While my partner and I were driving to Niagara Falls celebrating our Civil Union, as well as twenty years together, I brought Nine Nights’ along and read it in the car. I realized how much I missed Bertha and I decided to try a sequel. I wrote the first book fifteen years ago. So I aged Bertha, and I made her a judge. Now she’s 210 pounds and 5 feet 11 inches—shorter and a bit heavier. I had Bertha’s partner, Toni Matulis, a beat cop, and Toni’s mixed-race, daughter Doree who’s now a teenager living with Bertha. I didn’t think Grandma could possibly still be alive. Then as I talked about the project, people told me they loved Grandma and looked forward to catching up on her too. So I finally blew some life into her and put her in a nursing home where she loves horror movies and meets a younger white man on the Internet.

After finishing WidowWidow  300 DPI—after the book was with the editor, I went to St. Louis to see Sue Grafton; she was promoting her new book W is for Wasted. I got the book free with the price of my ticket. When I got home and read it, I was unpleasantly surprised to find an ornery cat in the book. Widow has a psychotic cat the Bertha renames Norman Bates. I was pleased to find that Grafton didn’t do much with her cat. Norman Bates introduces new conflict for Bertha, as the day she brings him home, he crawls into the ductwork beneath the house.

I tell writing students that there are only 37 plots. (Recently I found them listed on the Internet.) Writers keep marching out new and interesting characters and putting them through those plots. My point was beauty is relative—in the eye of the beholder.

So Widow has a funny grandma and a psychotic cat and a beautiful 210 pound heroine in her mid-fifties who suddenly finds herself alone.

8 Responses to “Characters”

  1. 1 S. Renée Bess November 18, 2014 at 9:01 AM

    Thank you for creating Bertha and her grandmother. I always enjoy reading stories that are populated with women who, in some ways, look like me. I appreciate the hesitation some authors experience when they write about characters who represent “the other,” ethnicity, size, age, socio-economic background. How have your Bertha-centered books been received by your readership?

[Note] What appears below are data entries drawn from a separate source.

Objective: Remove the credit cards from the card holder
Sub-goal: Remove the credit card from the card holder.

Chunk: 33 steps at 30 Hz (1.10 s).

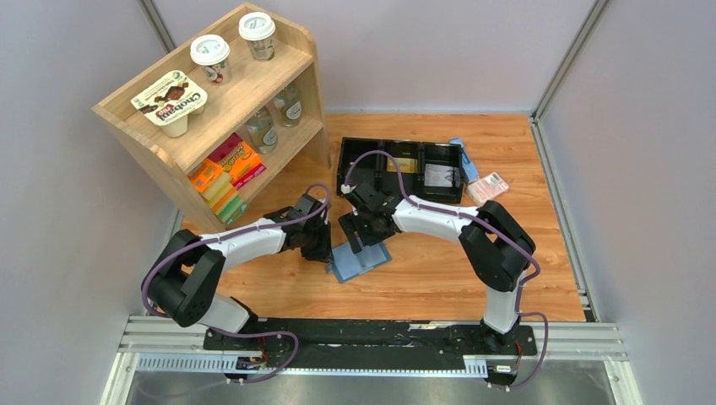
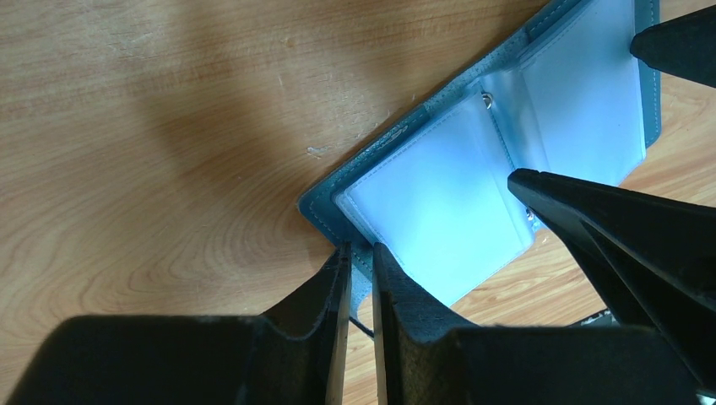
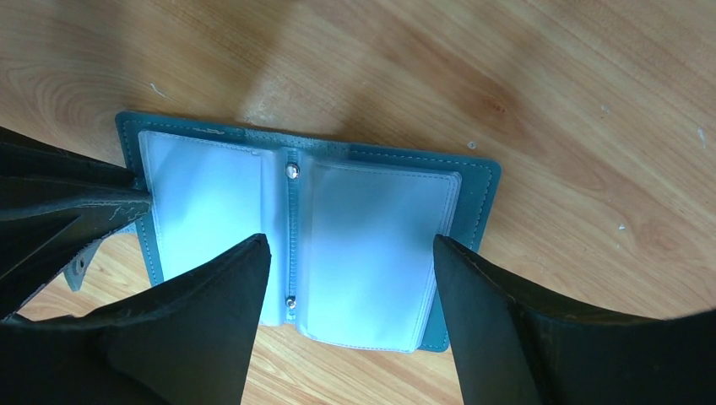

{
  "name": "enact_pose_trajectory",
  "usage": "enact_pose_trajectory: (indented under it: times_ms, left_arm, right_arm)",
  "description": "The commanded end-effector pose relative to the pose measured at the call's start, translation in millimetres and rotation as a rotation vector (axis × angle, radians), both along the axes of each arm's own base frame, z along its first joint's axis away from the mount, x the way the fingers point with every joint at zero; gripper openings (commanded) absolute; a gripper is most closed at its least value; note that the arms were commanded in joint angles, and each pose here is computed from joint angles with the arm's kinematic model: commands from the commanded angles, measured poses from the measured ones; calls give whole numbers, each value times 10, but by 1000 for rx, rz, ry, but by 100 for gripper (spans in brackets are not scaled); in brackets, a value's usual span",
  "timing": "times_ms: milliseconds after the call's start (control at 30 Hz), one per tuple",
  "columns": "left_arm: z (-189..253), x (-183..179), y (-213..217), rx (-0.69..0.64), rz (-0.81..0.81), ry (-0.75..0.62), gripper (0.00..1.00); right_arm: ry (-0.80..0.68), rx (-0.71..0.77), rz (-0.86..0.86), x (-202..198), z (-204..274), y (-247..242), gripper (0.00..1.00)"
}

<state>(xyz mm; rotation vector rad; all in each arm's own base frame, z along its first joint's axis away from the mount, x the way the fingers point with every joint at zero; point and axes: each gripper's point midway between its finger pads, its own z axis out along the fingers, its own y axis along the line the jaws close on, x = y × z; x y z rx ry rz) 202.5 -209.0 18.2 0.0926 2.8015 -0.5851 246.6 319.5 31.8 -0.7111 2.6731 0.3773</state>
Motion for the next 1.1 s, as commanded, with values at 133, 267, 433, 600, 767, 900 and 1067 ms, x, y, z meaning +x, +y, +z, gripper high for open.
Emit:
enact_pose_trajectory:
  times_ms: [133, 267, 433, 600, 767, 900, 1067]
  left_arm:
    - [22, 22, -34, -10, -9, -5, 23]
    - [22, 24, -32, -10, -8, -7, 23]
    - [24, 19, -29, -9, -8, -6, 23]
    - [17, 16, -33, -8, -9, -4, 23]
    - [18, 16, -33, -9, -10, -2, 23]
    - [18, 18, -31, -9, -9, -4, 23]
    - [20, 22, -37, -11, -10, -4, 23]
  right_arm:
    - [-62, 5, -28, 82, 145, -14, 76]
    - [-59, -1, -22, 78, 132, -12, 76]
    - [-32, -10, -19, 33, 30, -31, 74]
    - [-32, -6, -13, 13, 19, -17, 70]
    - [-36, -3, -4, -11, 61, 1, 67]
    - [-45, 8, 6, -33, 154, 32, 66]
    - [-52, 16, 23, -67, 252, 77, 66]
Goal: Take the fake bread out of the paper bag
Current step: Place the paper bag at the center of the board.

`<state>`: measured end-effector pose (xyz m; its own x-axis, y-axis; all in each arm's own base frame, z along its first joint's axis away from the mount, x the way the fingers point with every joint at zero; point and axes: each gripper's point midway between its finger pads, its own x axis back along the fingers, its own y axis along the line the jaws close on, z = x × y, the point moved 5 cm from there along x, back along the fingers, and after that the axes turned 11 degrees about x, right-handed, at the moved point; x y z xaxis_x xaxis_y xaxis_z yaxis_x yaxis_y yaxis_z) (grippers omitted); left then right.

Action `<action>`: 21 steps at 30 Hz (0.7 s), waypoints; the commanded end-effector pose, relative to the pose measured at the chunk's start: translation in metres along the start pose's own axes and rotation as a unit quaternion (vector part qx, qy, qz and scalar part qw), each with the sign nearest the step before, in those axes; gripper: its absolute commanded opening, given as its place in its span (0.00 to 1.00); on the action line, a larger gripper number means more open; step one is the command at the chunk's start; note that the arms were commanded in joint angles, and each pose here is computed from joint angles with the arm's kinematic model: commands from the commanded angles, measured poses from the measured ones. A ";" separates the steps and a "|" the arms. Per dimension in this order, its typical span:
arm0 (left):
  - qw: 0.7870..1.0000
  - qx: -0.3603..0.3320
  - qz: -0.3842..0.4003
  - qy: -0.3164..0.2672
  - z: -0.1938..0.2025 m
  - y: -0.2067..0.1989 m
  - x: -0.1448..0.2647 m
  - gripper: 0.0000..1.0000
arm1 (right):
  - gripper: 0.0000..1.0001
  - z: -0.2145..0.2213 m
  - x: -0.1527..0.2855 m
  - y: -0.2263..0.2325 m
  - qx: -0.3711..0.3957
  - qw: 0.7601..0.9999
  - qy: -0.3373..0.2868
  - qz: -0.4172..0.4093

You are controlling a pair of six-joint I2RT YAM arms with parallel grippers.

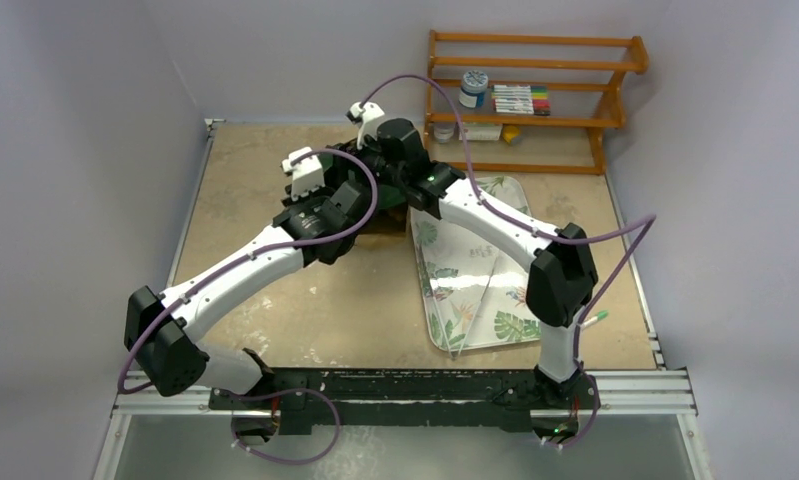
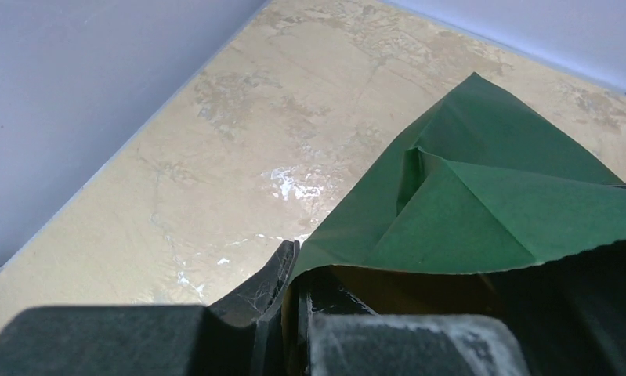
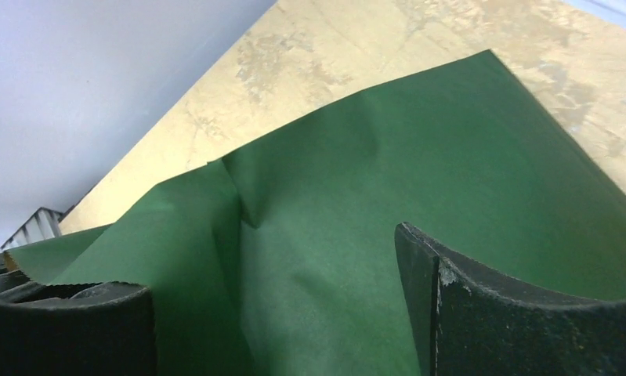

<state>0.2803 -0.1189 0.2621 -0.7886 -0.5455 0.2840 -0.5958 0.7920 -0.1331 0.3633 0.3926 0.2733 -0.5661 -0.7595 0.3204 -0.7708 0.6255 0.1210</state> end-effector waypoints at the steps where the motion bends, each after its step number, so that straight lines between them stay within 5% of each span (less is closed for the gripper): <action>1: 0.997 0.023 -0.052 -0.053 -0.020 0.023 -0.004 0.00 | 0.83 -0.066 0.054 -0.014 0.004 0.995 -0.068 0.071; 3: 0.997 0.025 -0.057 -0.054 -0.017 0.026 -0.004 0.00 | 0.99 -0.072 0.063 -0.015 -0.003 0.994 -0.077 0.081; 12: 0.996 0.036 -0.065 -0.056 -0.015 0.034 -0.003 0.00 | 0.96 -0.092 0.113 -0.043 -0.057 0.972 -0.117 0.195; 14: 0.996 0.036 -0.066 -0.055 -0.014 0.035 -0.003 0.00 | 0.88 -0.081 0.121 -0.059 -0.081 0.965 -0.108 0.226; 21: 0.996 0.036 -0.069 -0.052 -0.011 0.039 -0.003 0.00 | 0.23 0.013 0.106 -0.094 -0.160 0.959 -0.010 0.235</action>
<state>0.2629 -0.0931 0.2553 -0.7185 -0.6449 0.2606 -0.6895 0.7097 -0.1449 0.3731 0.2544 0.3427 -0.8776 -0.4028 0.2599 -0.3623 0.9124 0.1905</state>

    • 2 Martha Miller November 22, 2014 at 7:49 PM

      My first Bertha book was “Nine Nights on the Windy Tree,” and it was only my second book published, so the readers who found it liked the characters a lot. BSB was good enough to bring out “Nine Nights….” in ebook form for readers who are interested in the prequel.


  2. 3 S.A. November 18, 2014 at 1:38 PM

    Fun blog! I was chuckling throughout – I’m definitely going to scope out your books to see if this humor is so pervasive through them as well. 🙂 And kudos to you for presenting lead characters outside the general norm (young, skinny, athletic). I’m aging out of that group myself, so it’s always refreshing to find stories focused on older, less perfect characters.


  3. 4 francimcmahon November 18, 2014 at 2:44 PM

    I will second this. So boring to have the tanned toned firm gorgeous bodies, when you know the reality, our reality is to be lusciously soft in the middle, fans of wrinkles from our eyes and our past encounters with women who have taught us the infinite variety of loving women.


  4. 6 Sheri Campbell November 18, 2014 at 5:02 PM

    Enjoyed this blog so much I must check out Widow asap. Already fell in love with your characters. Really like the way you think. Do you ever get to Dallas? We have a wonderful Jewel book club.Hint, Hint.


  5. 7 Sheri Campbell November 18, 2014 at 5:04 PM

    I did enjoy Retirement Plan….Widow will be full of fun and laughs too.


  6. 8 Patricia Ann Hartsfield Martin November 25, 2014 at 5:32 PM

    Very interesting, Martha. You’re the real thing—a published author. I want your newest book. I have the others. I’ll try to make it on Saturday.